In another sense, I remained just as indecisive about doing another article on Leprechaun in one of my magazines. FANGORIA #111 featured a set visit to the low-budget film and included interviews with lead actor Warwick Davis and writer/director Mark Jones, among others. What else could we say about a jokey-looking miniature monster? A new story, however, slowly emerged, one that would provide a fascinating look at the marketing and selling of today's terror pics.

Trimark originally planned to open the film last St. Patrick's Day. When that March release date became doubtful, the publicity people tried to talk me out of running our story in the spring, threatening to hold back good photos so that we timed our coverage to their indecisive whims. "It may open in May, or September, or go straight to video in time for St. Patrick's Day in 1993," one source told me. "We have to test the film first and see if it works." After much coaxing, we eventually got the photos anyway, once we promised additional coverage in the fall. Only when I learned of all the company's test screenings, marketing maneuvers and ratings vacillation did the angle of a follow-up piece come together.

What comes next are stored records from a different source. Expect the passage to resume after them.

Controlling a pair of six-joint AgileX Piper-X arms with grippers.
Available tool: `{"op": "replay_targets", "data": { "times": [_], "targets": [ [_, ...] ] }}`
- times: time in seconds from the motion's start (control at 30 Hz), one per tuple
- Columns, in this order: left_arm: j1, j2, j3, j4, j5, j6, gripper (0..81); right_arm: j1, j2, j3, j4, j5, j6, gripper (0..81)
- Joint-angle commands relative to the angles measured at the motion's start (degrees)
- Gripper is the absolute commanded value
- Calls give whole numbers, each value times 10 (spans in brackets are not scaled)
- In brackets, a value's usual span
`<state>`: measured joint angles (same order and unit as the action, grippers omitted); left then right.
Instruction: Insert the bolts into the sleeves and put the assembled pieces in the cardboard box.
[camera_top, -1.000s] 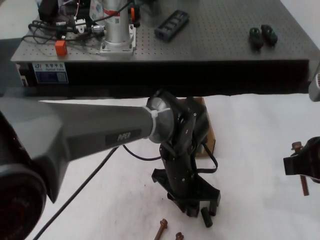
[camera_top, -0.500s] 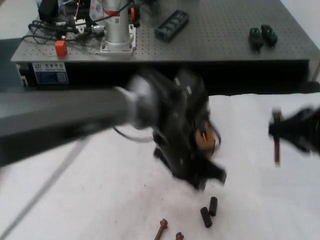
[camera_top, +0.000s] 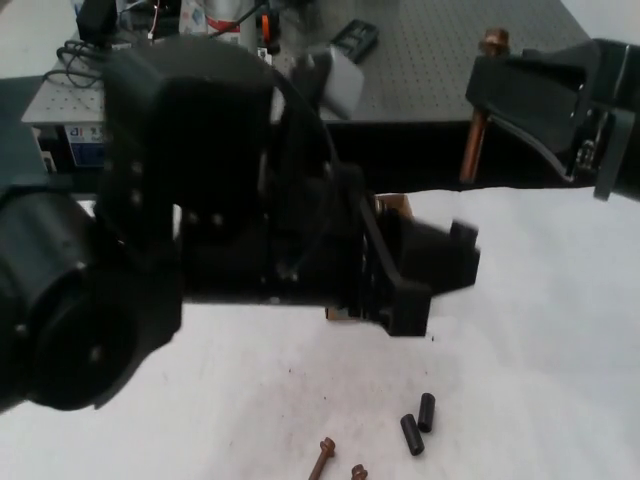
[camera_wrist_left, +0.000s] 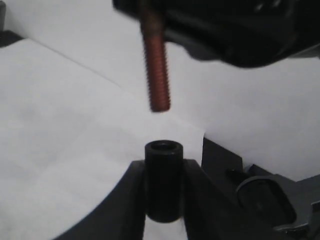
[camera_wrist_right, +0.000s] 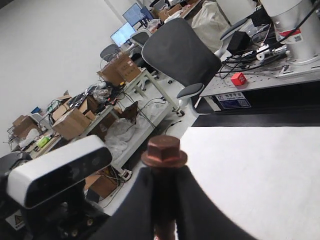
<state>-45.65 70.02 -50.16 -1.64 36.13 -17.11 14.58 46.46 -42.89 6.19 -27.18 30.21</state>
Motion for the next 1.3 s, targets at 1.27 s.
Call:
{"op": "replay_targets", "data": {
  "times": [1.27],
  "targets": [
    [-1, -8, 1, -32, -30, -6, 7, 9, 1, -1, 62, -68, -12, 1]
  ]
}}
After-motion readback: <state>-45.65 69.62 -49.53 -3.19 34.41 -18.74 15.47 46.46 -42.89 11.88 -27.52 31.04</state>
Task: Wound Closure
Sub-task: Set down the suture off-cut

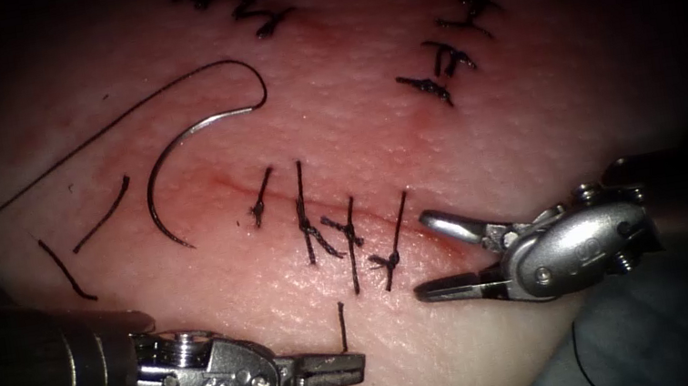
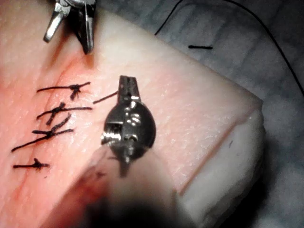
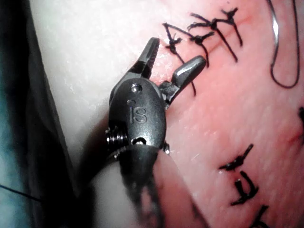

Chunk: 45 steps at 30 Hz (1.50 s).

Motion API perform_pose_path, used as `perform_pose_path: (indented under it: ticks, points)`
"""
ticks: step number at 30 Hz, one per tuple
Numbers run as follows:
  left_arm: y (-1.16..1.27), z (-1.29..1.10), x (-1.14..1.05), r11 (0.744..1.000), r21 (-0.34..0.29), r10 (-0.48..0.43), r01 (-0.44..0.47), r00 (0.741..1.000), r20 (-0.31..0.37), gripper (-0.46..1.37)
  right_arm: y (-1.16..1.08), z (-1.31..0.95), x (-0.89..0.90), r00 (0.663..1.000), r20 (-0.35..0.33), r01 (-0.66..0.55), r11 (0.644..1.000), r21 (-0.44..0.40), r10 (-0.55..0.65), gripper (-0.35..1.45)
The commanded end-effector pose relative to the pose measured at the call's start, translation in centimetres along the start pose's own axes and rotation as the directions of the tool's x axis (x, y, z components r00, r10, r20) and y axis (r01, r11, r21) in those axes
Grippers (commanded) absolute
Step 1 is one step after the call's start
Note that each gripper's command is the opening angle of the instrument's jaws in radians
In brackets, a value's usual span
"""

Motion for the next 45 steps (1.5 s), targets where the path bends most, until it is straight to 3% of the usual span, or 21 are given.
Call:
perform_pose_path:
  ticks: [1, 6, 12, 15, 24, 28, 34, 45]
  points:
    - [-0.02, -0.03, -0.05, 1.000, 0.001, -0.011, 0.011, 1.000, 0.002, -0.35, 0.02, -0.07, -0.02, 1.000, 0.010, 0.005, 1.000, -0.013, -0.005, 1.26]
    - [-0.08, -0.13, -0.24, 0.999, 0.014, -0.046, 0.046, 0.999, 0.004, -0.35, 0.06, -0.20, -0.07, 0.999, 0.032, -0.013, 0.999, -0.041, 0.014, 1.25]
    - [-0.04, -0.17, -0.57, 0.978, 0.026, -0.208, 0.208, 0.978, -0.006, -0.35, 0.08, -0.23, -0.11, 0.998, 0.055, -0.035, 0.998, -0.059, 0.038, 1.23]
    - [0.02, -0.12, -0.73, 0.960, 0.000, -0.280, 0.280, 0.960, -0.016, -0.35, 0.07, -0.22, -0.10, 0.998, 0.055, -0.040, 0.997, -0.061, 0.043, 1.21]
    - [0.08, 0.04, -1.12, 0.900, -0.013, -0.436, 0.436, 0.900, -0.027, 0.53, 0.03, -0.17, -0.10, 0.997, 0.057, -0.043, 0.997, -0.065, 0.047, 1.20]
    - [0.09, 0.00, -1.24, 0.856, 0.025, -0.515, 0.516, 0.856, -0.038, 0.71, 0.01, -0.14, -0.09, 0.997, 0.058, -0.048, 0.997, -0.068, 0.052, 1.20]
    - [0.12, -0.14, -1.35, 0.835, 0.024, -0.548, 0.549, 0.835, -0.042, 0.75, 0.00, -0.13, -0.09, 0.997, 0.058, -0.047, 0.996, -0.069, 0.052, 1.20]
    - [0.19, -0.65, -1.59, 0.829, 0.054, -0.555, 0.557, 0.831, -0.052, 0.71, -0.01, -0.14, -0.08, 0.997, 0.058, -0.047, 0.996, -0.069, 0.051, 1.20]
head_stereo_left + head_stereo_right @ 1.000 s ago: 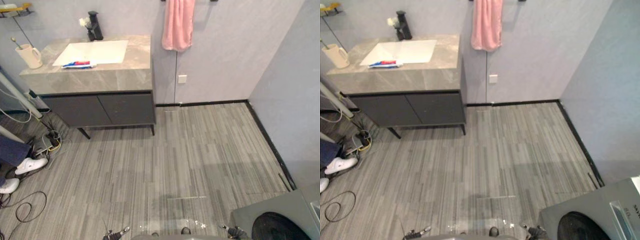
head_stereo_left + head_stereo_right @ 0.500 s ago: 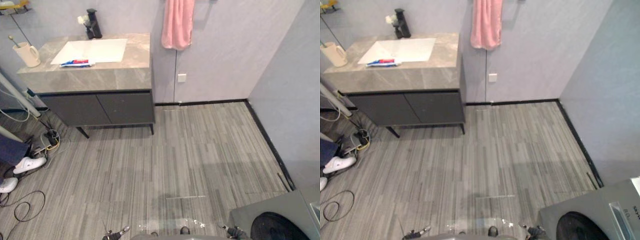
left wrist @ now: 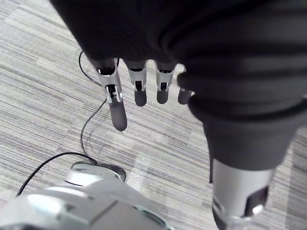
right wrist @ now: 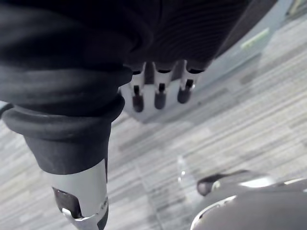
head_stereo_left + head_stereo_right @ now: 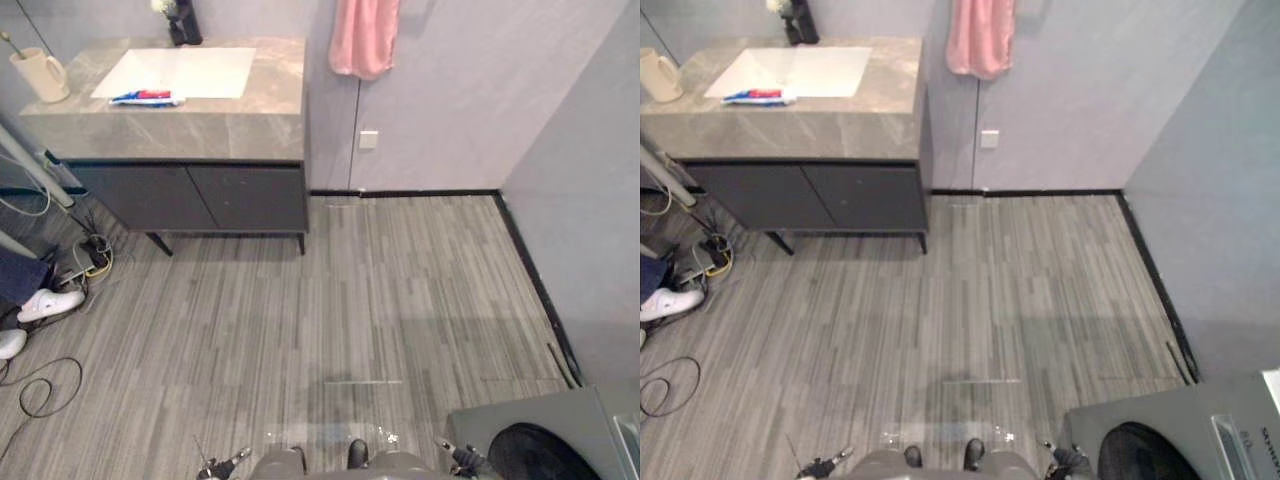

On one hand, I salute Trimark for their cautious approach to distribution and selling. Too many gung-ho independent companies have folded in recent years after rushing out flop after flop without knowing who their target audience was. However, I get uneasy when films are created by committee, the way Leprechaun's postproduction transpired. I prefer films that have a distinct directorial vision.

Whatever Leprechaun's fate, at least the film's being shown in theaters. This issue's other cute critter, the topliner of Stan Winston's Adventures of a Gnome Named Gnorm, has sat on the shelf for at least four years due to the collapse of two different indie distributors. Our review this issue reveals what we've been missing.